The eSET procedure involves transferring one or two embryos at a time when the woman’s uterus is mature enough to handle it without harm. This allows women with certain health conditions to avoid risks associated with multiple embryo transfers.

Issues such as:

  • Premature rupture of membranes (PRM)
  • Gestational diabetes mellitus (GDM) can cause preeclampsia and other complications during pregnancy.

Often, this approach results in higher pregnancy rates than those achieved by standard IVF techniques or FET procedures. It is because only one embryo is transferred each time rather than multiple embryos from multiple transfers.

Donor Egg IVF

In vitro fertilization (IVF) using donor eggs may be your only choice to conceive and give birth if you have a decreased ovarian reserve due to age or other causes. Doctors harvest eggs from a donor’s ovary and fertilize them with the sperm of an anonymous donor.

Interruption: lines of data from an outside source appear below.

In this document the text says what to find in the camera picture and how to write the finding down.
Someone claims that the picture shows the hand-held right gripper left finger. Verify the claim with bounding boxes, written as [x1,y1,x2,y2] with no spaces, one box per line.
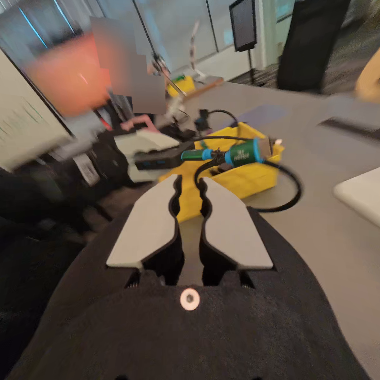
[106,174,184,286]

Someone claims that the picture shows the white rounded slab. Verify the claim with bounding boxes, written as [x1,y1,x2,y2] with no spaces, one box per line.
[332,169,380,227]

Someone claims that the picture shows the small yellow plastic bin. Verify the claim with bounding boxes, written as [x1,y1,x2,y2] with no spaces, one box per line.
[166,76,196,97]

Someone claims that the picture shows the black cable blue connector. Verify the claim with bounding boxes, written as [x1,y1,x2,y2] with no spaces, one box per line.
[194,109,239,132]

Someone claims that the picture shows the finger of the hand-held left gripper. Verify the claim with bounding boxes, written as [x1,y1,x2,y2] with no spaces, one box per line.
[114,130,181,154]
[127,153,167,183]

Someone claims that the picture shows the wooden chair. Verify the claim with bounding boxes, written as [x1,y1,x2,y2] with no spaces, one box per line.
[355,55,380,103]

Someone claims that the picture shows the black usb cable green plugs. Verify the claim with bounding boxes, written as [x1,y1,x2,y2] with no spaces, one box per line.
[180,135,303,213]

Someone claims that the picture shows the black usb hub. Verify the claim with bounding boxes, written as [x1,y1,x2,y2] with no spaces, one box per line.
[134,142,195,171]

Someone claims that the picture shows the whiteboard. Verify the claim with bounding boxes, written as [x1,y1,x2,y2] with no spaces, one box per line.
[0,49,73,173]

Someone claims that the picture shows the black standing panel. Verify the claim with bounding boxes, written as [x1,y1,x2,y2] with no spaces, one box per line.
[277,0,352,94]

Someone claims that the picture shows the thin black pole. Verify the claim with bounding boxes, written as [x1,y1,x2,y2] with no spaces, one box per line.
[133,0,188,96]

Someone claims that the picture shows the monitor on stand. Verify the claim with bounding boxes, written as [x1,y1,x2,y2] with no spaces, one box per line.
[229,0,258,85]

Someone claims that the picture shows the large yellow plastic bin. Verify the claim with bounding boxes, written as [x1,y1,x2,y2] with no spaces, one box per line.
[159,122,285,223]

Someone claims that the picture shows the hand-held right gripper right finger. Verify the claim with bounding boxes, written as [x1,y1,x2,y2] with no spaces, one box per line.
[198,177,274,286]

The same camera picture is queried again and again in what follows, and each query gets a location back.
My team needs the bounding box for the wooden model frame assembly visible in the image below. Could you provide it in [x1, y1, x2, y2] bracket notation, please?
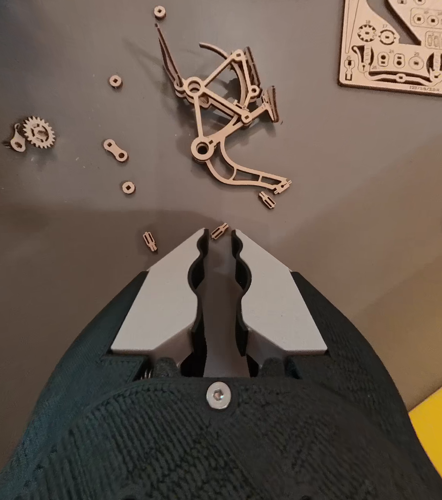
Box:
[154, 23, 293, 197]

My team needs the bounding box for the wooden link piece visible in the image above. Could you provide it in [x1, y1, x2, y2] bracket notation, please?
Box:
[103, 139, 129, 163]

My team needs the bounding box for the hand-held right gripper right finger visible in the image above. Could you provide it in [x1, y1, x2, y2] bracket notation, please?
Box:
[230, 229, 328, 368]

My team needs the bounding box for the wooden parts sheet with cutout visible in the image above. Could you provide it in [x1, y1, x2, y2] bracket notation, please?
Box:
[338, 0, 442, 97]

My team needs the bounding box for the wooden gear axle assembly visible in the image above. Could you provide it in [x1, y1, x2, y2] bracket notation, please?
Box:
[3, 116, 56, 154]

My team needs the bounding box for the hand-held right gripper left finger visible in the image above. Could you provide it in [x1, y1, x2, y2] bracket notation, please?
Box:
[110, 228, 210, 368]

The fertilized embryos are implanted into the woman’s uterus, which may be done through an abdominal laparotomy, laparoscopy, or a vaginal procedure. The mother carries the embryos to full-term.

Donor Sperm IVF

Male factors are responsible for about 40% of all documented infertility cases. Infertility is defined as trying to conceive for six to twelve months without success, depending on age.

A sperm donor may be utilized for intrauterine insemination (IUI) or in vitro fertilization when a male partner cannot generate enough healthy sperm to fertilize his female spouse’s eggs. Or if a male partner has a genetic condition, he doesn’t want to risk passing on.

This IVF treatment involves harvesting sperm from the male partner or another donor, and then the egg’s fertilization occurs to create a child.


What Is IVF?

IVF (in vitro fertilization) is a medical procedure where eggs are removed from a woman’s ovaries and fertilized outside her body using sperm. If the resulting embryos develop properly, they are transferred to the uterus.

The number of embryos transferred depends on the woman’s age and medical history; she should not have more than ten or so. In some cases, multiple embryos may be transferred, especially if many eggs are available.

How Long Does One Take to Get Pregnant through IVF?

IVF cycles typically last two months. About half of all women under the age of 35 who have their initial IVF egg retrieval and subsequent embryo implantation will become pregnant.

What Age Is IVF Most Effective?

According to studies, women in their 20s and 30s had the greatest success using IVF and other reproductive technologies to conceive.